As Savannah Guthrie grilled Donald Trump on QAnon at Trump’s town hall event, he did his usual lying and dodging and then whined to Guthrie about Antifa and asked her: “Why aren’t you asking Joe Biden questions about, why doesn’t he condemn Antifa?”
Let’s settle this. Joe Biden does not have to denounce Antifa. He’s done so, anyway, but even if he hadn’t, he has utterly no responsibility to do so, and since this appears to be an attack line Trump might amp up in these waning days, it’s important for people to understand why.
It’s important because it probably sounds to your average person like a fair equivalence. Okay. Trump has to denounce Proud Boys on the right. Fair enough. So Biden should also denounce Antifa on the left. Makes sense. Actually it doesn’t—and this is the kind of ideological sleight of hand the right pulls all time.
Why doesn’t Biden have to denounce Antifa? It’s very simple. Antifa doesn’t support him. Antifa, as you probably know, is not an organized, top-down outfit with a clear hierarchy. It’s a loose confederation of mostly far-left groups that believe left-wing violence is justified against racist and fascist groups on the right that use violence. They’re also, generally speaking, against capitalism and against police forces and what they’d call the violence of the state.
They don’t support Joe Biden. They don’t support the Democratic Party. Lots of of them can barely stand Bernie Sanders. For the most part, Antifa activists are on the far left. The far left despises the Democratic Party. In fact, people on the far left often hate the Democrats more than they hate the Republicans in this country, for the simple reason that the Democrats are part of a system that they fundamentally oppose and believe should be destroyed, and the Democrats, who make nice promises and talk pretty about race and justice and so on, are the smiling, benign face of a corrupt, violent system and are therefore more insidious than Republicans, who at least are honest about the inherently racist, oppressive nature of the system.
I can understand why your average person doesn’t understand this, because your average person in the United States has probably never knowingly encountered such a person. There aren’t very many of them, and you have to travel in rarefied circles even to meet such people. I used to travel in those circles, when I was young and lived in Manhattan, and my social circle ranged from liberal Democrats to Trotskyists.
If you could plot the American left on a line, it’s not a continuous line. There’s a rupture in the line, and the rupture is roughly the point at which the people who believe the system as it exists has value and can be reformed give way to the people who think the system is corrupted beyond redemption and must be overthrown. On the establishment side of the line are liberals, social democrats, and socialists. On the extreme side of the line are communists, anarchists, spartacists, and other smaller far-left tendencies.
If you could plot the American right on a line, however, there is no such break. There is no feud about capitalism, for one thing. Everybody from Maine Senator Susan Collins to Proud Boys founder Gavin McInnes supports the free-enterprise system. Some far-rightists are anarcho-capitalists, who would abolish government pretty much entirely in favor of markets.
But more to the point, racism and xenophobia, the organizing principles of the American far right, have obviously seeped—with Trump, a lot more than seeped—their way into mainstream Republicanism. The Republican Party opened that door with Barry Goldwater and the opposition to civil rights.
Yes, it is possible for people to be nonracists personally but oppose civil rights or affirmative action or high levels of legal immigration on other grounds. But the fact is, any political party that endorses those positions is sending a message to racists and xenophobes that we’ll take your support, nudge nudge wink wink, unless that party openly denounces those racists and xenophobes.
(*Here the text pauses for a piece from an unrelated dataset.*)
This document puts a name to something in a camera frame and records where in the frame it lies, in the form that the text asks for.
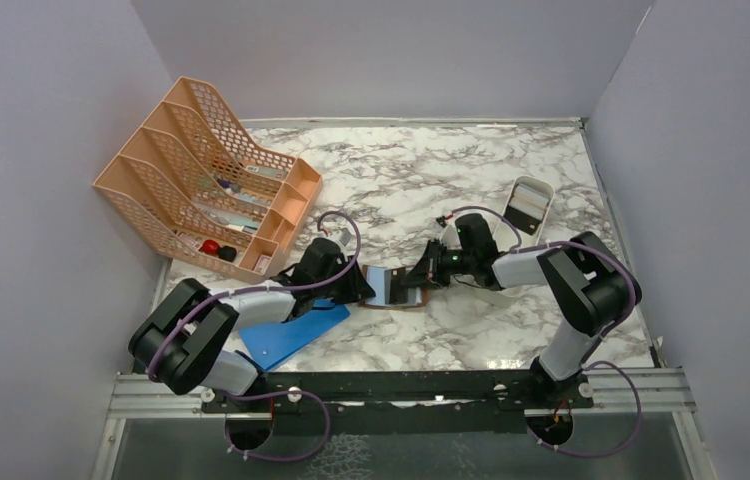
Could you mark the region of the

So, for example, George H.W. Bush ran a campaign in 1988 that relied on pushing racist buttons, as Lee Atwater later acknowledged. But at least Bush did explicitly and loudly denounce open racist David Duke when Duke was running for governor of Louisiana in 1991.
Trump, who sometimes issues a boilerplate denunciation when asked, more often pretends not to know who they are, and occasionally calls them “fine people” or tells them to “stand by.” Hence, they love him. Duke himself said after Charlottesville: “Thank God for Trump! That’s why we love him!”
And that is what makes it incumbent upon Trump to denounce these people. They support him.
And the far-left groups don’t support Biden. So he has no responsibility to denounce them.
Even so, he has. “Do you condemn Antifa?” he was asked by a reporter in early September. “Yes, I do, violence no matter who it is,” he replied.
Trump “denounces” white supremacy like he’s swatting a pesky fly. Everyone watching can tell he doesn’t mean it. So as Trump presses this argument, don’t be fooled by it. It’s a bogus issue. A lot of people, even reasonable and well-meaning people, might fall for it because it sounds “fair.” But it’s a total false equivalence. Trump promotes white supremacists by retweeting them and giving them oxygen, so he is to a considerable degree responsible for their influence. Biden is not responsible for Antifa in any way. It’s just one more lie.